Fortifying Laravel Contact Forms: Dynamic reCAPTCHA and Streamlined Handling
Contact forms are the lifeblood of many websites, acting as a direct channel for user inquiries and feedback. However, they're also a prime target for spam and bots, making robust validation crucial. On our landing project, which serves as our primary public-facing portal, we recently undertook a significant refactor to enhance our contact message handling, with a particular focus on dynamic reCAPTCHA validation and a smoother user experience.
The Challenge: Balancing Security and UX
Our previous contact form setup, while functional, presented a few areas for improvement. reCAPTCHA validation, a critical defense against spam, was somewhat static. When validation failed, the user feedback wasn't always as clear as it could be, leading to frustration. On the backend, the message handling and email notification processes had room for streamlining to improve maintainability and developer experience.

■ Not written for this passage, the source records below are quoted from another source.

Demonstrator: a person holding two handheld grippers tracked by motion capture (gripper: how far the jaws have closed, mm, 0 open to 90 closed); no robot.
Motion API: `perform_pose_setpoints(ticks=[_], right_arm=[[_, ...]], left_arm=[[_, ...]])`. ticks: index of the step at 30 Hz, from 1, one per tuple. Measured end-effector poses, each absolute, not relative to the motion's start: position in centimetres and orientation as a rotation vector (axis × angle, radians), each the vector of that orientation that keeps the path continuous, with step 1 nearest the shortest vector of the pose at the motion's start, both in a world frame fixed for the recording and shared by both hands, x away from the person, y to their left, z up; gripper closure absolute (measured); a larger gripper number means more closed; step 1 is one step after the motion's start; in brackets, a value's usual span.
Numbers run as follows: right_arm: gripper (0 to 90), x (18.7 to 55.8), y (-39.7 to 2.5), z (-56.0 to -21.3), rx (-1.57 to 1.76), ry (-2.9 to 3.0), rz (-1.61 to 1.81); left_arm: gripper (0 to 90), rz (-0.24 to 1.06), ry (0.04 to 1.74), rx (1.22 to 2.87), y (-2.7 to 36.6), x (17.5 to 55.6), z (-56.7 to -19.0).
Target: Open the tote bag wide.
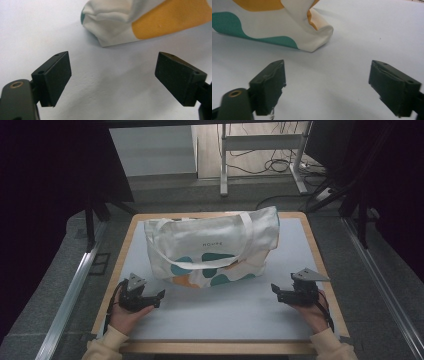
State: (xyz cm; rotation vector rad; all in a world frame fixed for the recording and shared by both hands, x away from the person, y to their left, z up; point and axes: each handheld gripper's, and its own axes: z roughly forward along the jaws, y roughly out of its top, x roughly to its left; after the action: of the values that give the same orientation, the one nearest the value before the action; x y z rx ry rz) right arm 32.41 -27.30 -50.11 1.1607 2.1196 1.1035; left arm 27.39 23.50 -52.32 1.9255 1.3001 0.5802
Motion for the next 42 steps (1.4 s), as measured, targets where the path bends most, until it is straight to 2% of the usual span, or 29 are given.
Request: perform_pose_setpoints(ticks=[11, 21, 22, 24, 42], right_arm=[[20.5, 32.4, -26.2, -49.8, 1.091, 2.147, 1.100], [21.6, 32.4, -26.4, -50.1, 1.113, 2.172, 1.083], [21.6, 32.4, -26.5, -50.1, 1.116, 2.169, 1.091], [21.6, 32.3, -26.5, -50.1, 1.122, 2.167, 1.095], [22.3, 33.1, -26.7, -48.5, 1.136, 2.130, 1.158]], left_arm=[[20.6, 0.613, 1.299, 1.876, 24.3, 26.4, -52.1], [24.8, 0.582, 1.302, 1.887, 24.3, 26.7, -51.9], [28.7, 0.591, 1.302, 1.887, 24.3, 26.7, -51.9], [29.9, 0.598, 1.302, 1.885, 24.3, 26.6, -51.9], [27.7, 0.520, 1.285, 1.787, 25.3, 26.7, -49.6]])
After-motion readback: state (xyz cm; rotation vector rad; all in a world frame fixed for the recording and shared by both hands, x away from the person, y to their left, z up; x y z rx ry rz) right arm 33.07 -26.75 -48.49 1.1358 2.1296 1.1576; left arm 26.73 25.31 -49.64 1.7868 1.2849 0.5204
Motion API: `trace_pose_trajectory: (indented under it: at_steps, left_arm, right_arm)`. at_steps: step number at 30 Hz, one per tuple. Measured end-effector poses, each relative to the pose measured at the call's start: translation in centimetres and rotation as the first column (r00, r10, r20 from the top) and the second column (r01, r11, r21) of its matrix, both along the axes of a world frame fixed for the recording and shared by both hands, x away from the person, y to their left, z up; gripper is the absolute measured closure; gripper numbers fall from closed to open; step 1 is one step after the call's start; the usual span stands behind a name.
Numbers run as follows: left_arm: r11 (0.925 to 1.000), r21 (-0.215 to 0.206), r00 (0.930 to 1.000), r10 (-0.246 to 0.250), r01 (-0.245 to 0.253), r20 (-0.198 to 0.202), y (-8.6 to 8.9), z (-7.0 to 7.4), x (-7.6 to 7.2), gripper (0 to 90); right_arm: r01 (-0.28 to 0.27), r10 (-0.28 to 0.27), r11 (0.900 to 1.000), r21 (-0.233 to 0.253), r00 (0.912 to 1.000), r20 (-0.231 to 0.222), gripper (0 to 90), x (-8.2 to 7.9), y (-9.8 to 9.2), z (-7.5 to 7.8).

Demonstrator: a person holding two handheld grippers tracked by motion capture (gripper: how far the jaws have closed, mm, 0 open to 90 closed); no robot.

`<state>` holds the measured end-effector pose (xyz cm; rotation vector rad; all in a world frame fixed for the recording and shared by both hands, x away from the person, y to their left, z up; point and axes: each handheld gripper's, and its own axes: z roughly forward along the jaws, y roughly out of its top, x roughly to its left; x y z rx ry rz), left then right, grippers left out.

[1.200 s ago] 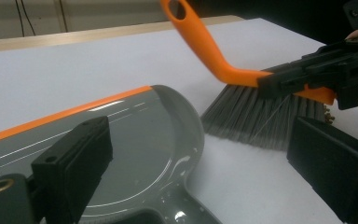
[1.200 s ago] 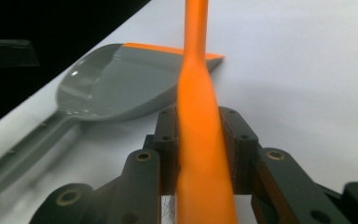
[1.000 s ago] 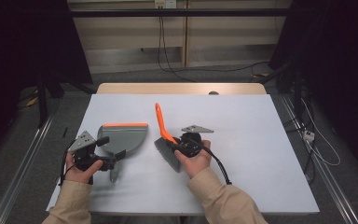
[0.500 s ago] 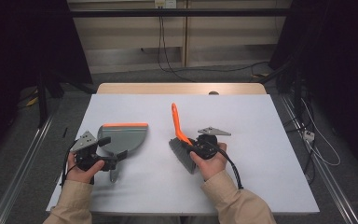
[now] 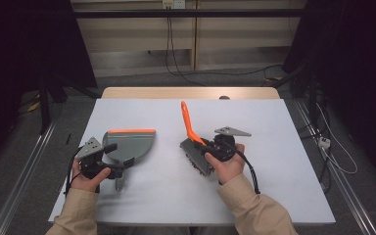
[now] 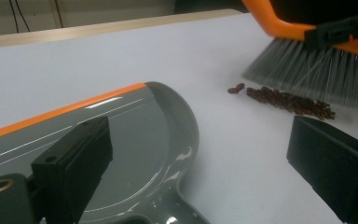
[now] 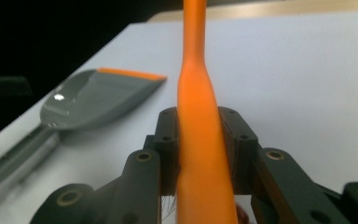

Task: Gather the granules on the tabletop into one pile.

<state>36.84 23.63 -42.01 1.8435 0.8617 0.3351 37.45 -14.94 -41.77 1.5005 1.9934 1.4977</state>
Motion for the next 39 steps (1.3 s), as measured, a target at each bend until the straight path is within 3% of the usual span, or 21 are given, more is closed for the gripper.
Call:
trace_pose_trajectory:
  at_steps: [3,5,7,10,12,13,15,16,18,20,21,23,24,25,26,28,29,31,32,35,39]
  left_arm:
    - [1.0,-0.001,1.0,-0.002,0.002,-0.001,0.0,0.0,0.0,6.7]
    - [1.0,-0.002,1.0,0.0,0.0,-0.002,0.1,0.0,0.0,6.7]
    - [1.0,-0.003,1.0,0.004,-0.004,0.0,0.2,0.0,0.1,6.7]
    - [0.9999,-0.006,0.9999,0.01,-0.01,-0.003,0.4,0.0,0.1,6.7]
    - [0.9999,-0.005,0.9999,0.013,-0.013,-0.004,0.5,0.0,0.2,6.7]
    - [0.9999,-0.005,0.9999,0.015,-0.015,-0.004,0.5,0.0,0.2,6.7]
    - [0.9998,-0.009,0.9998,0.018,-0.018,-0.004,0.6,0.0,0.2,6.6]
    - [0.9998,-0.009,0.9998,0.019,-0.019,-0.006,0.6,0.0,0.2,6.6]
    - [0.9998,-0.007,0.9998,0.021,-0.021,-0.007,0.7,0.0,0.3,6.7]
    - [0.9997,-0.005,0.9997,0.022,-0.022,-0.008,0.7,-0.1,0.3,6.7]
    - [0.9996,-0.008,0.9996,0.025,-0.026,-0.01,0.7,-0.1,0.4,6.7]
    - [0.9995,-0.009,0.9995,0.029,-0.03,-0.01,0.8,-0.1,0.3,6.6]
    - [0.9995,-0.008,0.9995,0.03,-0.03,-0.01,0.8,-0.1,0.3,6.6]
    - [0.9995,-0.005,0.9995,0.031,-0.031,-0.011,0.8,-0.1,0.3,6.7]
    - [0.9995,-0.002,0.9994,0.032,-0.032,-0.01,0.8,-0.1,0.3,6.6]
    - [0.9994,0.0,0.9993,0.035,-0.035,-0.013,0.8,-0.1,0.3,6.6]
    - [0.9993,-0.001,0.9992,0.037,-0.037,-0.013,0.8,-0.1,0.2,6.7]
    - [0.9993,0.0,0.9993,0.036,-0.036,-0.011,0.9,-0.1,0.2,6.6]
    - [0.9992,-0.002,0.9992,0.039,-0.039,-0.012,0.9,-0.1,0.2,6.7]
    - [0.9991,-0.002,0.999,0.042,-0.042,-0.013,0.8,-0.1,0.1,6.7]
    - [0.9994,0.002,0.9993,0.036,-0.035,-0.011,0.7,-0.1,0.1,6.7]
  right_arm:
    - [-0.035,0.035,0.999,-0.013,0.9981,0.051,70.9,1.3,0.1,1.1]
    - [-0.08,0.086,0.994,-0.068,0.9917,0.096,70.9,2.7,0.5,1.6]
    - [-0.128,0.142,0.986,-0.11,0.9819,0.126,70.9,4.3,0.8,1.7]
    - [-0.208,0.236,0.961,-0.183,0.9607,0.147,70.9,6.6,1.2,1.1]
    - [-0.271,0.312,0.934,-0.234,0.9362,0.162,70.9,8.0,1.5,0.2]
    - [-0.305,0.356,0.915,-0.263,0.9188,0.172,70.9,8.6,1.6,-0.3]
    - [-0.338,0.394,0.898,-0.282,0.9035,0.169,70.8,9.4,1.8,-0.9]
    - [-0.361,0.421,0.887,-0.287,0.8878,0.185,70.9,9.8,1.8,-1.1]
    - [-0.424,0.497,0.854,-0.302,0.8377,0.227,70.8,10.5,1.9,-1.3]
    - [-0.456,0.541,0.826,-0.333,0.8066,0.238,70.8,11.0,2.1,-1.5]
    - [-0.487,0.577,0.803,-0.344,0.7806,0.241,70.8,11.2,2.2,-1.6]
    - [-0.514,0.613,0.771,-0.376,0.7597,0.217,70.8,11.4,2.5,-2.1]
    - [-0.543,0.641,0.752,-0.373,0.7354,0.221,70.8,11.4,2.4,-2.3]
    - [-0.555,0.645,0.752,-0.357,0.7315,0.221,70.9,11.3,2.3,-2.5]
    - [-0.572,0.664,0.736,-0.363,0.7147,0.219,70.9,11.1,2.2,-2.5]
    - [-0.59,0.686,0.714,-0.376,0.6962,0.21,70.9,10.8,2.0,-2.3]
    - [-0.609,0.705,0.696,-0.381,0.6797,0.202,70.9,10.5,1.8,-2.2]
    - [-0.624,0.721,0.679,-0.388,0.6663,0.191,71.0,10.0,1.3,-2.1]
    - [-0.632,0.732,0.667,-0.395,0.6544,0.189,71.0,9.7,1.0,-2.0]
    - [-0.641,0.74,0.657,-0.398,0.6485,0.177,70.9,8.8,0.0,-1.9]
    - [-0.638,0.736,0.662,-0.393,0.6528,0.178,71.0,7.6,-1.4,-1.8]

Dynamic Validation for a Smarter Form
The core of this refactor involved making our reCAPTCHA validation more dynamic and configurable. Instead of hardcoding validation rules, we now leverage Laravel's FormRequest capabilities to apply reCAPTCHA rules based on application configuration. This allows for greater flexibility, enabling us to adjust sensitivity or even disable reCAPTCHA for specific environments without code changes.
Simultaneously, we've implemented multi-language user feedback for reCAPTCHA errors. Now, when a bot or an invalid submission is detected, users receive clear, localized messages, guiding them toward a successful submission or informing them of the issue.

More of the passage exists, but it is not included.